「自分の弱点を知る」ことからトレーニングは始まる
では、いざ筋トレを始めるとなって、どのようなトレーニングから行えばよいかわからない人もきっと多いと思います。そんな方は、まずは自分の弱点から鍛えてみてはいかがでしょうか。
私がプロのアスリートにトレーニング指導を行うとき、初めにやることはその人の弱点を見つけることです。たとえば、空手など打撃系の格闘技の場合、背筋や腕を伸ばす力、肩の筋肉や体をひねる筋肉、足を踏み込む筋肉が必要になってくるのですが、その人のフォームをチェックして、どこの筋肉が足りていないかを考えます。
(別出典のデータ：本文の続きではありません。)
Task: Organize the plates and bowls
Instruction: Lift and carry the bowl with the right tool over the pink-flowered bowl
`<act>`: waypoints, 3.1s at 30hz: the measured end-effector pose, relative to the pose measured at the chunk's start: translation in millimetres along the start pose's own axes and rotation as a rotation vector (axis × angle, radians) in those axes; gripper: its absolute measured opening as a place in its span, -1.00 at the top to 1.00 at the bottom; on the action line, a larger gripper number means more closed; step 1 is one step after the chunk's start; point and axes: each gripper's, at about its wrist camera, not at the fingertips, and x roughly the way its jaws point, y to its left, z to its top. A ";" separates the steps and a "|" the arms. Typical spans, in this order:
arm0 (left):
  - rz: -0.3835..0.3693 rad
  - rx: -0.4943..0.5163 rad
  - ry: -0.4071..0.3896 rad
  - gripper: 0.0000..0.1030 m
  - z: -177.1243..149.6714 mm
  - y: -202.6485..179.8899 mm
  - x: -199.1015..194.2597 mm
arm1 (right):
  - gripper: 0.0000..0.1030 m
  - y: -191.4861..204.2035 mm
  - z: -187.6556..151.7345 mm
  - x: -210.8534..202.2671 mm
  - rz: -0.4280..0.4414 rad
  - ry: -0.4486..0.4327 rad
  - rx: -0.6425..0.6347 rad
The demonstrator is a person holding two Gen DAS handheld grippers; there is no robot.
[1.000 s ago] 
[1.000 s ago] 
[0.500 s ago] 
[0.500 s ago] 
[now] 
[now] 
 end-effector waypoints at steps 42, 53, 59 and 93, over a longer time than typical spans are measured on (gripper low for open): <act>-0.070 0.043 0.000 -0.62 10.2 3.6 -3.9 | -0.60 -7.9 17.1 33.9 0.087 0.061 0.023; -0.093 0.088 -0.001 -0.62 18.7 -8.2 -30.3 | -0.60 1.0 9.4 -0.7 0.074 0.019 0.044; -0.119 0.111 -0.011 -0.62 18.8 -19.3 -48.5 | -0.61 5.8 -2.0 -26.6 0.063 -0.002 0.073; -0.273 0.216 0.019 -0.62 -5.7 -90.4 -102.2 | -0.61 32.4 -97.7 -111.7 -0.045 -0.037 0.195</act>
もちろん、私はその競技のプロではないので、フォームだけで判断できないこともあります。そんなときは、さまざまな筋力テストを行い、ほかのアスリートの平均値や、その人の体全体の筋肉量のバランスなどから、もっとも弱い筋肉の部位を探り出すのです。
弱い筋肉から鍛え始めることが健康への第一歩
なぜ、最初に弱点を見つけ、その部位の強化から始めるのか。それは、弱点の部位がボトルネックとなり、ほかの部位のトレーニングの妨げになるケースもあるからです。最終的な目標は背筋を鍛えることであっても、そのためにまずは足腰の弱さを克服する。
一見、遠回りをしているように思えるかもしれませんが、最終的にバランスのよい肉体を手に入れるには、どの部位から鍛えるかという順番が重要なのです。
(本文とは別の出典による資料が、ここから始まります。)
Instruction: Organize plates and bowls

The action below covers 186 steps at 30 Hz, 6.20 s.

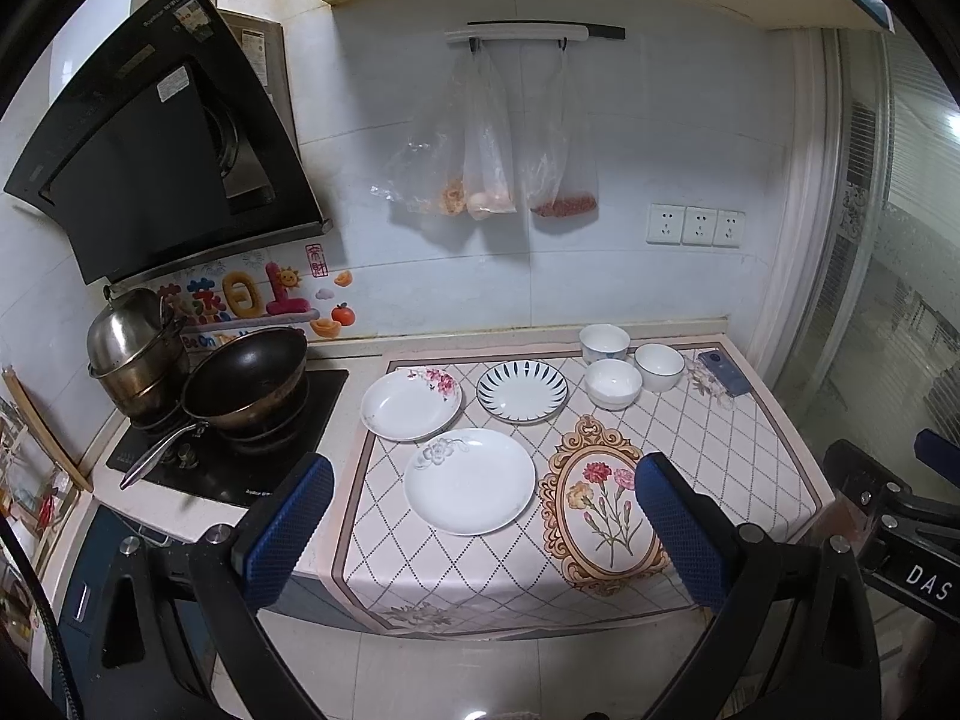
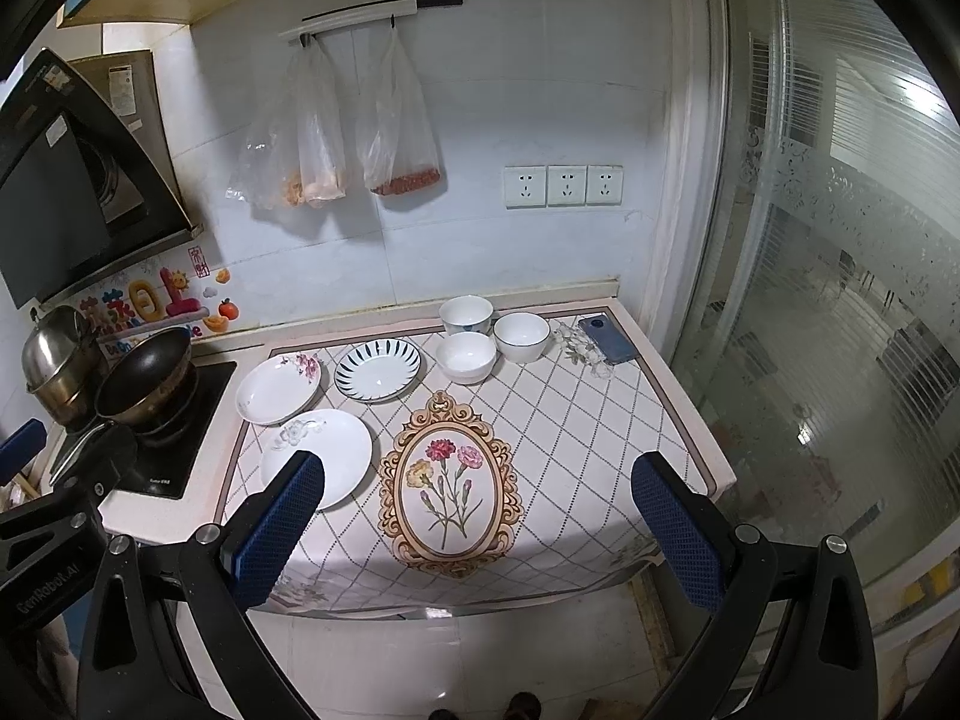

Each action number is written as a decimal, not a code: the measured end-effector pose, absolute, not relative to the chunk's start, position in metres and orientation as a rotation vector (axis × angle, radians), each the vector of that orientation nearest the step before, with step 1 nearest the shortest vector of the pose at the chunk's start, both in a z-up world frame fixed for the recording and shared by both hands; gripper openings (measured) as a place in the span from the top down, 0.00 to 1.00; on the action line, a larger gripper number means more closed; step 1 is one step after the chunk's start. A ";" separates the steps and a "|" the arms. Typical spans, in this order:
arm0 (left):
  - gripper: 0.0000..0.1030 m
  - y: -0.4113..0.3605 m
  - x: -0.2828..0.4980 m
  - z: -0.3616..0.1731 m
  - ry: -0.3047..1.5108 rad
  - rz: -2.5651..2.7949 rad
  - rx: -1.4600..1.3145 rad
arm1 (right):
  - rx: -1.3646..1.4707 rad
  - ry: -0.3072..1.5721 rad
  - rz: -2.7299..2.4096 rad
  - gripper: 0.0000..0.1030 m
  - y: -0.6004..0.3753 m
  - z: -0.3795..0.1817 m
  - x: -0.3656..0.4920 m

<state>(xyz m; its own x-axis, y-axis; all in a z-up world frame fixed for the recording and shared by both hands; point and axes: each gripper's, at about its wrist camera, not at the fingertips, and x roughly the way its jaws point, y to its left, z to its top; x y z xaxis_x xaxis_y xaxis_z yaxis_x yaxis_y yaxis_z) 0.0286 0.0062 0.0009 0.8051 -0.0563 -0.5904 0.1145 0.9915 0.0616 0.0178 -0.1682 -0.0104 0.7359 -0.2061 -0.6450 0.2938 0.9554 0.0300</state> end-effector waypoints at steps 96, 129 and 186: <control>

自分にとっての弱点から鍛え始めるのは、なにもアスリートに限った話ではありません。健康を目的とした筋トレでも、やはり自分の弱点を探し出し、そこから強化することが最高の健康を得るための第一歩です。そして、その弱点は、日常生活の悩みから導き出すことができます。
たとえば、何をしてもすぐに疲れてしまい、人より疲労が溜まりやすいという悩みがあるとします。この「疲れやすい」というのは、疲労物質が溜まって、それが抜けない状態のことを指しますが、その原因は筋肉が固まって血管を圧迫しているからです。
つまり、血管が圧迫されることによって疲労物質がうまく排出できず、「疲れる」という状態に陥ってしまうのです。